§ TASK DESCRIPTION: Write the data out again, character for character, with no images.

§ DATASET EXTRACT:

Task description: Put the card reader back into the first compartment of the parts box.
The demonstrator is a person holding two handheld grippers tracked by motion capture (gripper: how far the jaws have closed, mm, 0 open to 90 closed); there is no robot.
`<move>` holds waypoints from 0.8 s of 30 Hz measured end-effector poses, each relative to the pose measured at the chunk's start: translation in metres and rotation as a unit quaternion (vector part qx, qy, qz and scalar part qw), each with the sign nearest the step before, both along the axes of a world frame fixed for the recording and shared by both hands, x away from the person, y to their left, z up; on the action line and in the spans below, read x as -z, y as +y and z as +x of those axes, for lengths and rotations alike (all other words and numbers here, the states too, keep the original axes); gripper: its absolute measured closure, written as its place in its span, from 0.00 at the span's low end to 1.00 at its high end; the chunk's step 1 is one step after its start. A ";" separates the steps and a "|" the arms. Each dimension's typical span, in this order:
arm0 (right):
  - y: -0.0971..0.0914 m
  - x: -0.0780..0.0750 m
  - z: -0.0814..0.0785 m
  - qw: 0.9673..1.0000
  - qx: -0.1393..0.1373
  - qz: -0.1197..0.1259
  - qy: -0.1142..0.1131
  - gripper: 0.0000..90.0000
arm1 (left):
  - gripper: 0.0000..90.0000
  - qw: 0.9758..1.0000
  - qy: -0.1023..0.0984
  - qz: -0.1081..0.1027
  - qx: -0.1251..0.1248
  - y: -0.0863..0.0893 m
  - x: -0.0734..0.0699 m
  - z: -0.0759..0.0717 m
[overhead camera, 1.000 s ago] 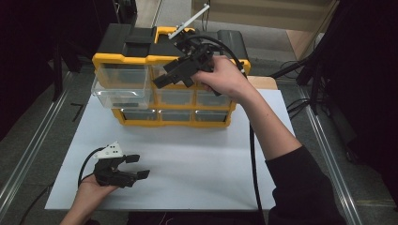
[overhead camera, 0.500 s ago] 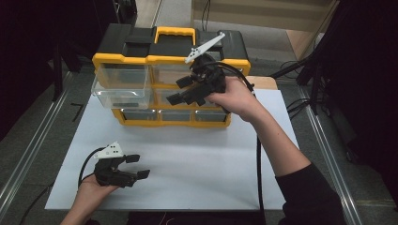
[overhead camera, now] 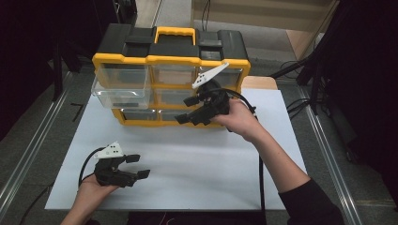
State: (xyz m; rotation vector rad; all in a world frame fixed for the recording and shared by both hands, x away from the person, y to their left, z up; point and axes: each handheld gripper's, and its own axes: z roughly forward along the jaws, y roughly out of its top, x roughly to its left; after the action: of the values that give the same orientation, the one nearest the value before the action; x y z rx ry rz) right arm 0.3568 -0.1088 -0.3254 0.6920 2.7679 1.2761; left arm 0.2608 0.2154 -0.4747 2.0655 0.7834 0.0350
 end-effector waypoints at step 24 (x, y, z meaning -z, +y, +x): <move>-0.038 0.088 -0.025 0.998 0.063 0.001 0.019 0.26 | 0.28 1.000 0.004 0.002 -0.004 0.000 0.001 0.000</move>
State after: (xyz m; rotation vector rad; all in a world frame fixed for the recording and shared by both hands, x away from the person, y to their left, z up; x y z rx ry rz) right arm 0.3315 -0.1468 -0.4132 0.8850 2.7027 1.2550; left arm 0.2610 0.2152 -0.4753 2.0671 0.7970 0.0322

§ RESULT OF THIS TASK:
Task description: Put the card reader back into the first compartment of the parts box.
The demonstrator is a person holding two handheld grippers tracked by motion capture (gripper: how far the jaws have closed, mm, 0 open to 90 closed); there is no robot.
`<move>` holds waypoints from 0.8 s of 30 Hz measured end-effector poses, each relative to the pose measured at the chunk's start: translation in metres and rotation as a unit quaternion (vector part qx, qy, qz and scalar part qw), each with the sign nearest the step before, both along the axes of a world frame fixed for the recording and shared by both hands, x away from the person, y to their left, z up; on the action line and in the spans below, read x as -z, y as +y and z as +x of those axes, for lengths and rotations alike (all other words and numbers here, the states too, keep the original axes); gripper: its absolute measured closure, written as its place in its span, from 0.00 at the span's low end to 1.00 at its high end; the chunk's step 1 is one step after its start. A ";" separates the steps and a "|" the arms. Each dimension's typical span, in this order:
arm0 (right):
  - y: -0.0971..0.0914 m
  - x: -0.0780..0.0750 m
  - z: -0.0814..0.0785 m
  - qw: 0.9673..1.0000
  - qx: -0.1393..0.1373
  - qz: -0.1197..0.1259
  - qy: -0.1142..0.1131
  - gripper: 0.0000..90.0000
arm1 (left):
  - gripper: 0.0000..90.0000
  - qw: 0.9758..1.0000
  - qy: -0.1023..0.0984
  - qz: -0.1081..0.1027
  - qx: -0.1251..0.1248
  - y: -0.0863..0.0893 m
  - x: -0.0734..0.0699 m
  - z: -0.0759..0.0717 m
[overhead camera, 1.000 s ago] 
[overhead camera, 0.500 s ago] 
[overhead camera, now] 
State: (xyz m; rotation vector rad; all in a world frame fixed for the recording and shared by both hands, x away from the person, y to their left, z up; point and axes: each handheld gripper's, and its own axes: z roughly forward along the jaws, y roughly out of its top, x roughly to its left; after the action: of the values that give the same orientation, the one nearest the value before the action; x y z rx ry rz) right arm 0.3568 -0.1088 -0.3254 0.6920 2.7679 1.2761; left arm 0.2608 0.2154 -0.4747 2.0655 0.7834 0.0350
 end-effector waypoints at step 24 (x, y, z meaning -z, +y, +x): <move>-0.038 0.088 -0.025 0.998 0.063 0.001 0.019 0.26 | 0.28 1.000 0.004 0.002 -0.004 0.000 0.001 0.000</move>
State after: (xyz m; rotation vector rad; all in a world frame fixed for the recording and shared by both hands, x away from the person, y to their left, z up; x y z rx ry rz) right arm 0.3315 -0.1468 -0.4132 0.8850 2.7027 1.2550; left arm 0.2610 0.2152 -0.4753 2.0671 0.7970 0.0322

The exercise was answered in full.